DIRECTIONS: Repeat the data below in full. Pictures must not be part of the copy.

PROVIDED DATA:
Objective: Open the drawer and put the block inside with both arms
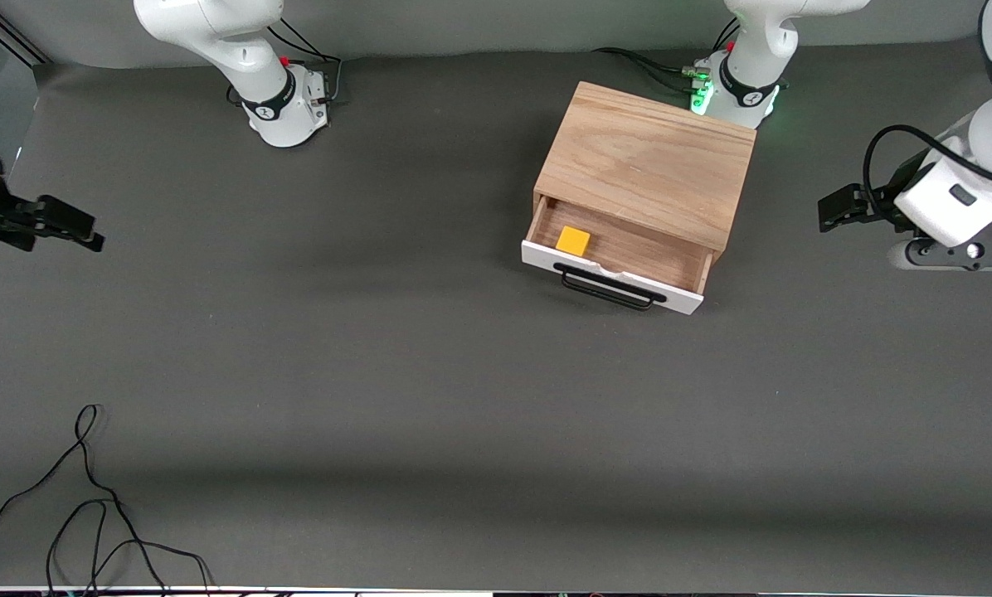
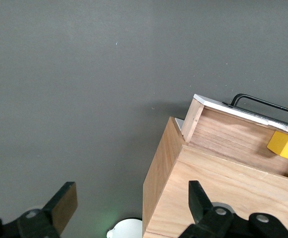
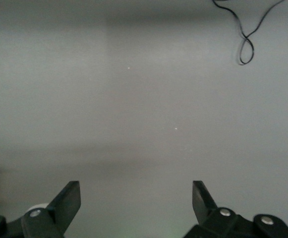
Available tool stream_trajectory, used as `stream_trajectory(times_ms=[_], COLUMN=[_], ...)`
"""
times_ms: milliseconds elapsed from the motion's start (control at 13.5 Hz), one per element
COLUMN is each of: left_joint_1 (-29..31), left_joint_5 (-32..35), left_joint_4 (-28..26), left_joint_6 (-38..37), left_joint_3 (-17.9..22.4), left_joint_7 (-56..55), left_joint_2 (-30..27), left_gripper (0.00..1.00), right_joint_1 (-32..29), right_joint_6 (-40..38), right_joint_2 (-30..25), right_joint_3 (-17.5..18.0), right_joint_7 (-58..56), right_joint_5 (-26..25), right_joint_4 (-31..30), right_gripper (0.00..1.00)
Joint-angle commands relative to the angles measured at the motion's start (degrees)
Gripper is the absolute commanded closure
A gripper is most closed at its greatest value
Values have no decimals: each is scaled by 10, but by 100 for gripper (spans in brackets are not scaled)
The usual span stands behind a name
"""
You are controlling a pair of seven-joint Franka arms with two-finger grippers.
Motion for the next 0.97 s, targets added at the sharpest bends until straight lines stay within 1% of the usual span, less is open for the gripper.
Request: stream_trajectory(times_ms=[0, 223, 371, 891], left_joint_1=[-10, -5, -4, -4], left_joint_5=[10, 10, 10, 10], left_joint_4=[-4, -6, -4, -5], left_joint_6=[4, 6, 8, 8], left_joint_3=[-1, -1, -1, -1], left_joint_7=[5, 7, 7, 7], left_joint_2=[-4, -4, -3, -3], left_gripper=[0, 0, 0, 0], right_joint_1=[-40, -45, -64, -60], right_joint_6=[-1, 0, 1, -2], right_joint_2=[-4, -3, 0, 1], right_joint_3=[19, 27, 56, 55], right_joint_7=[-27, -27, -24, -24], right_joint_5=[-8, -10, -11, -10], right_joint_4=[-4, -6, -8, -7], right_gripper=[0, 0, 0, 0])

TASK RESULT:
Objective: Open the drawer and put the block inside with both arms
Available tool stream_trajectory, used as `stream_trajectory(times_ms=[_], COLUMN=[_], ...)`
"""
times_ms: milliseconds elapsed from the motion's start (control at 13.5 Hz), one per element
COLUMN is each of: left_joint_1 (-29..31), left_joint_5 (-32..35), left_joint_4 (-28..26), left_joint_6 (-38..37), left_joint_3 (-17.9..22.4), left_joint_7 (-56..55), left_joint_2 (-30..27), left_gripper (0.00..1.00), right_joint_1 (-32..29), right_joint_6 (-40..38), right_joint_2 (-30..25), right_joint_3 (-17.5..18.0), right_joint_7 (-58..56), right_joint_5 (-26..25), right_joint_4 (-31..30), right_gripper (0.00..1.00)
Joint-angle commands relative to the angles measured at the motion's start (degrees)
Gripper is the absolute commanded closure
A gripper is most closed at its greatest value
Values have no decimals: each is scaled by 10, but by 100 for gripper (spans in brackets are not scaled)
The usual span stands behind a name
"""
You are controlling a pair of seven-joint Franka arms with two-finger grippers.
Motion for the next 0.97 s, targets added at the sharpest bends until straight lines stay within 1% of the usual span, less is open for the gripper.
Request: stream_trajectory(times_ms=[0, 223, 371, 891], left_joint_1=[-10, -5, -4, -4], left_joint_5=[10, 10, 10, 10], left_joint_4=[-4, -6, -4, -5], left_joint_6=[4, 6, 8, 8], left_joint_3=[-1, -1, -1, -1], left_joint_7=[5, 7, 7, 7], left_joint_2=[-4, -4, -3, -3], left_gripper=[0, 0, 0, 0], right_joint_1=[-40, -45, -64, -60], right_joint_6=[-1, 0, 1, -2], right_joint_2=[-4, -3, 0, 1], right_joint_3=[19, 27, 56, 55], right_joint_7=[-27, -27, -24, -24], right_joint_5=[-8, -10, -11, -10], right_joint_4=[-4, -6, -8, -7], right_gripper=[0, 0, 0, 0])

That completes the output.